Turner’s fascination led to a long career as a journalist in New York and elsewhere. “They called me the ‘Iron Man of Journalism’ because I worked for so many papers,” he notes. Often he held two full-time jobs. “I’d go from one job to the other,” remembers Turner. “On Saturdays I took it easy; I worked only one.”

Yet throughout his career, Turner’s fascination remained fixed on the story of Park Row. Getting the story into book form, however, took many years and several false starts. In fact, the original idea dates back to the end of World War II. “I started research in February of ’46,” he recalls. “I was 28.”

Turner first tried telling the story as historical fiction. Later, he tried writing it as a textbook.

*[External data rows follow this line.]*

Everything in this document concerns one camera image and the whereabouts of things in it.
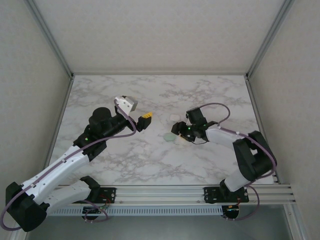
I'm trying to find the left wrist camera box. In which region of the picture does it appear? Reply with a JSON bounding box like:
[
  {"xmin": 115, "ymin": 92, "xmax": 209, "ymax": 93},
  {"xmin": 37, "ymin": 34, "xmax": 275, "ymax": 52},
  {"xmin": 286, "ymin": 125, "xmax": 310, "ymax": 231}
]
[{"xmin": 114, "ymin": 95, "xmax": 139, "ymax": 117}]

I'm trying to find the aluminium table back rail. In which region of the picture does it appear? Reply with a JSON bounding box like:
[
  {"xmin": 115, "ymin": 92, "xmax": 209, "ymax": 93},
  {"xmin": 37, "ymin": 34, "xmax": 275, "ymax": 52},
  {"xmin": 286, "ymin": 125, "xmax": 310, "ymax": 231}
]
[{"xmin": 71, "ymin": 72, "xmax": 248, "ymax": 76}]

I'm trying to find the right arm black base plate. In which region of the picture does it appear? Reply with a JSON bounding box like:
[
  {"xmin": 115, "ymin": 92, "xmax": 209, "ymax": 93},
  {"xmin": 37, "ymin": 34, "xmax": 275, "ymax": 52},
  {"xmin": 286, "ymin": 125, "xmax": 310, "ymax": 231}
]
[{"xmin": 203, "ymin": 186, "xmax": 250, "ymax": 204}]

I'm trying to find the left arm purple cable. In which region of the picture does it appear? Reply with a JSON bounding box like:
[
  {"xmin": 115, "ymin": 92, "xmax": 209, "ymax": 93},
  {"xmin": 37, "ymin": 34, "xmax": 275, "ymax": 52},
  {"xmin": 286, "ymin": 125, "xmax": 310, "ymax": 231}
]
[{"xmin": 0, "ymin": 98, "xmax": 138, "ymax": 231}]

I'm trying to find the white slotted cable duct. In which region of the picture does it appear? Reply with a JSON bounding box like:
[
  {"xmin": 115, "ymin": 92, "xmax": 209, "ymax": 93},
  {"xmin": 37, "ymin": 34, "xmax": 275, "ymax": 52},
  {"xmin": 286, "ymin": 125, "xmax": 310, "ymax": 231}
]
[{"xmin": 47, "ymin": 206, "xmax": 224, "ymax": 216}]

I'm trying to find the aluminium mounting rail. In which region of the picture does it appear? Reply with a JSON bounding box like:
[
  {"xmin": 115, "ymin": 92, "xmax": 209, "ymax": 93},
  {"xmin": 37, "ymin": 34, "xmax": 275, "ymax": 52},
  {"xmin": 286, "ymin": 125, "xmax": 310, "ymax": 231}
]
[{"xmin": 47, "ymin": 184, "xmax": 297, "ymax": 205}]

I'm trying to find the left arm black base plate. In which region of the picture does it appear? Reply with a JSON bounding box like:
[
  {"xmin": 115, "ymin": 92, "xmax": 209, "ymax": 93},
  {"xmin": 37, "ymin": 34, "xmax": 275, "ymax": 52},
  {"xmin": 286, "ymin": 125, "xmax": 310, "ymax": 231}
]
[{"xmin": 69, "ymin": 186, "xmax": 117, "ymax": 204}]

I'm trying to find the aluminium table side rail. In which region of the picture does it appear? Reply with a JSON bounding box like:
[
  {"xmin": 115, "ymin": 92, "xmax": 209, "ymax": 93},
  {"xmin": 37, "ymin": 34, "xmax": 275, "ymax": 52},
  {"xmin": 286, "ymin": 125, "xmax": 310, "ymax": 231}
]
[
  {"xmin": 39, "ymin": 75, "xmax": 76, "ymax": 186},
  {"xmin": 244, "ymin": 78, "xmax": 280, "ymax": 185}
]

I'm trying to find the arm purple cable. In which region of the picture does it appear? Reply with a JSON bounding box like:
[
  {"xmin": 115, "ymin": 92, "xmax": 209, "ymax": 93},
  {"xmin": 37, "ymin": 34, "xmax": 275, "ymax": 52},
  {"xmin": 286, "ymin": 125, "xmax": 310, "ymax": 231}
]
[
  {"xmin": 198, "ymin": 102, "xmax": 278, "ymax": 222},
  {"xmin": 0, "ymin": 98, "xmax": 138, "ymax": 231}
]

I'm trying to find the aluminium frame leg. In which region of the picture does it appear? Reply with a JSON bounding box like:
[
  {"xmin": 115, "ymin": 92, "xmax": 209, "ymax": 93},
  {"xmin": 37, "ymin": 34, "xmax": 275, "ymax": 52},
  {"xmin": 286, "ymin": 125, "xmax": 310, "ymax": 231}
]
[{"xmin": 284, "ymin": 203, "xmax": 308, "ymax": 240}]

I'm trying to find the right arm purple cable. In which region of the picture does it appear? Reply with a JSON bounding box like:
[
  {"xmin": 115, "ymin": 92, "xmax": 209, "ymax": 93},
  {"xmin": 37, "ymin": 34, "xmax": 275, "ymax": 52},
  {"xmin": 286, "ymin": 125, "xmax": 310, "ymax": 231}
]
[{"xmin": 198, "ymin": 102, "xmax": 278, "ymax": 222}]

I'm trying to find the aluminium frame post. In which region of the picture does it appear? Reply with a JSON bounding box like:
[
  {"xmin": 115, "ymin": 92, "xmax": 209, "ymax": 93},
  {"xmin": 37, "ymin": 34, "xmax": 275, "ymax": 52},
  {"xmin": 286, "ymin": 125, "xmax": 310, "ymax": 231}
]
[
  {"xmin": 244, "ymin": 0, "xmax": 296, "ymax": 80},
  {"xmin": 23, "ymin": 0, "xmax": 75, "ymax": 79}
]

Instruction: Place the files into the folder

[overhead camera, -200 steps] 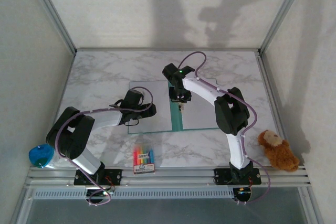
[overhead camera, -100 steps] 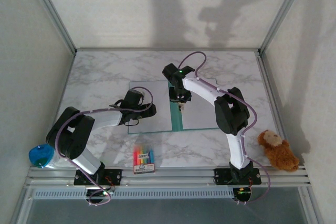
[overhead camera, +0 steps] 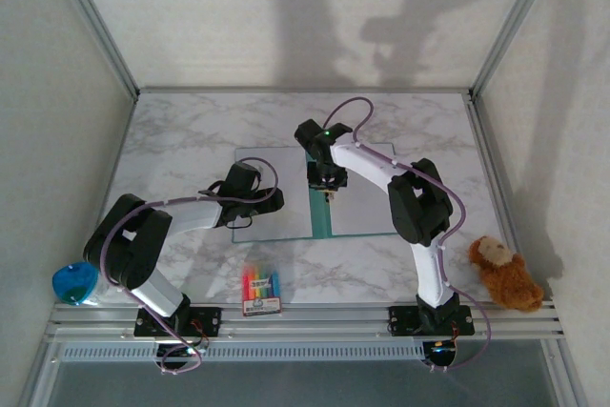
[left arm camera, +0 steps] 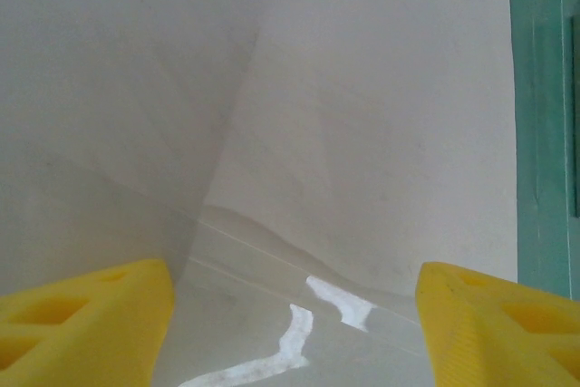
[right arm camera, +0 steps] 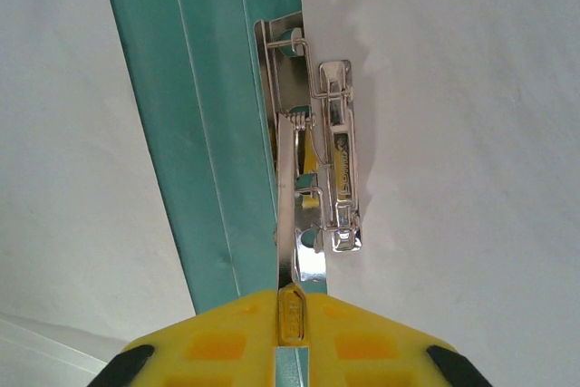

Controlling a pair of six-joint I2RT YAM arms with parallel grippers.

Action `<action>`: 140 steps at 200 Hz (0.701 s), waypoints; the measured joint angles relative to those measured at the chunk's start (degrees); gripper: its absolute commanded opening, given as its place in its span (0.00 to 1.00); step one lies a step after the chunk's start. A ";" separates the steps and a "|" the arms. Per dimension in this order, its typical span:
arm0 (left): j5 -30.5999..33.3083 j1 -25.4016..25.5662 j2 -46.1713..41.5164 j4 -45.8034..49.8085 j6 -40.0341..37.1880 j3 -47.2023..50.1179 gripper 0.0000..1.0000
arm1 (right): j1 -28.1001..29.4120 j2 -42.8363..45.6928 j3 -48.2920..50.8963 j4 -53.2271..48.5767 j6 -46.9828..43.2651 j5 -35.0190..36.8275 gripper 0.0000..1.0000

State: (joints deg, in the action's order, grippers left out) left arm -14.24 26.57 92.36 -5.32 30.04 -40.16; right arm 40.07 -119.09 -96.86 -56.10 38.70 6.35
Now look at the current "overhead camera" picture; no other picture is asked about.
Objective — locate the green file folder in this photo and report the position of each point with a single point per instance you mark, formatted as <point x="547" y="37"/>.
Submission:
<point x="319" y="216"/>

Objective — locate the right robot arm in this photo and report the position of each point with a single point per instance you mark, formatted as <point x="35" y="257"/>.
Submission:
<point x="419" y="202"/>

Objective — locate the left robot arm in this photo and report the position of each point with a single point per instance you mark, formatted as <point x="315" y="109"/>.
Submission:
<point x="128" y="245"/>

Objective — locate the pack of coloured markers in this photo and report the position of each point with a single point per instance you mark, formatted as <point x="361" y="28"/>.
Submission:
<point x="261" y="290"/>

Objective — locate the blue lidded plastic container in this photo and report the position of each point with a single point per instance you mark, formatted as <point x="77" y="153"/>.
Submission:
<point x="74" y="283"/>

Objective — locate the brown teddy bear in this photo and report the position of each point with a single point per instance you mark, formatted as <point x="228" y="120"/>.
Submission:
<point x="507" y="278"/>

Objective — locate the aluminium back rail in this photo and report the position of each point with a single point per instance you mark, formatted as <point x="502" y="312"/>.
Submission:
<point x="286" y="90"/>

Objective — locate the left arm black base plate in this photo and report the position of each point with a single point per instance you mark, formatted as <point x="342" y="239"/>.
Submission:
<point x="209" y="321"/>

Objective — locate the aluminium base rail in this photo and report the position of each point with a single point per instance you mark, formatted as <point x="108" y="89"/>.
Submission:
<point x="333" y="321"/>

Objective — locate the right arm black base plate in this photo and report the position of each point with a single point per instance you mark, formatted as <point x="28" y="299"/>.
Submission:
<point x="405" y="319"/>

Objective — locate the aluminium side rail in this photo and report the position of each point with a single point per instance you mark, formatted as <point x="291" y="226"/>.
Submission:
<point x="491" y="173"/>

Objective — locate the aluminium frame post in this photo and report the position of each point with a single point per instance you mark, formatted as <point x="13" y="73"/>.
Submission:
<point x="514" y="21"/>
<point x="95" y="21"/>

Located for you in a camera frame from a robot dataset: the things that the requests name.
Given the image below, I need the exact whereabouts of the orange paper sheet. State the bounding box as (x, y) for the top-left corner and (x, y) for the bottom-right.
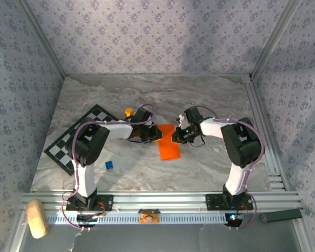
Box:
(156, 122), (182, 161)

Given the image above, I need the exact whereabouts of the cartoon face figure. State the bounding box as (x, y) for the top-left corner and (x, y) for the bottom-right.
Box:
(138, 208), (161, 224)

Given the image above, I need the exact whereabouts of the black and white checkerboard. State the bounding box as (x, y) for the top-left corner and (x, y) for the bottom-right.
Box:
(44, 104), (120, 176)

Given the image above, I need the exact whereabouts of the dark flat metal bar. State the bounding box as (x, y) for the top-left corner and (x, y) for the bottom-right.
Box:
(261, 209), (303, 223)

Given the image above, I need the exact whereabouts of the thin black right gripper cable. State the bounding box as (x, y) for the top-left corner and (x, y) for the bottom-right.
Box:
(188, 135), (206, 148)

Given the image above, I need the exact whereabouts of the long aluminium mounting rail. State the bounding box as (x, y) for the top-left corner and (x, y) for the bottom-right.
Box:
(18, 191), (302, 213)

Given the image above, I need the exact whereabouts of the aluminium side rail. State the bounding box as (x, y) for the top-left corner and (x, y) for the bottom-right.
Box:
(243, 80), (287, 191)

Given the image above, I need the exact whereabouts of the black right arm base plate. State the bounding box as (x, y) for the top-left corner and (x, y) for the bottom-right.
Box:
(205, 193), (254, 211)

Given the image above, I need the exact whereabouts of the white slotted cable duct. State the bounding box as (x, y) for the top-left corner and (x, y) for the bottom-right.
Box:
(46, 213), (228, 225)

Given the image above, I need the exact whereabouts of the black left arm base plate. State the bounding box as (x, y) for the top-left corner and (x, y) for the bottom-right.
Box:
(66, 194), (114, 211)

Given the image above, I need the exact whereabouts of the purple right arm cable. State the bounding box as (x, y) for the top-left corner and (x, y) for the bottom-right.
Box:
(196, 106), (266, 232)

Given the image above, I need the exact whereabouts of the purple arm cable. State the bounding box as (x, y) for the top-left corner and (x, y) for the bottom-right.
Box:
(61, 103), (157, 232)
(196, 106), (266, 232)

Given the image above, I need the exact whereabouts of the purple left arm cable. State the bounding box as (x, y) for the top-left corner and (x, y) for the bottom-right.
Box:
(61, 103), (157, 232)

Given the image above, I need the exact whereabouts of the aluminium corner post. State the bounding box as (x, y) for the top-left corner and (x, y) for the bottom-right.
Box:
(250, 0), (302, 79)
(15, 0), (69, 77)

But neither approach stuck closely enough to the editors and the newspapers themselves to suit him. “My love is journalism and always has been,” he explains. As a result, he eventually reworked the story into a straight narrative and sold it to Fordham University Press–more than 50 years after the idea first occurred to him.

For Turner, the story’s appeal is in the editors: Pulitzer, Greeley, Hearst, and especially Bennett, whom Turner calls “the most vital person in American journalism.” Joseph Patterson, an early editor of the Daily News, is another favorite. While Turner ponders writing a Patterson biography, he remains involved in journalism, serving his local air force base as a volunteer copy editor and self-described “newsboy.” “It’s my life all over again,” he says with a chuckle.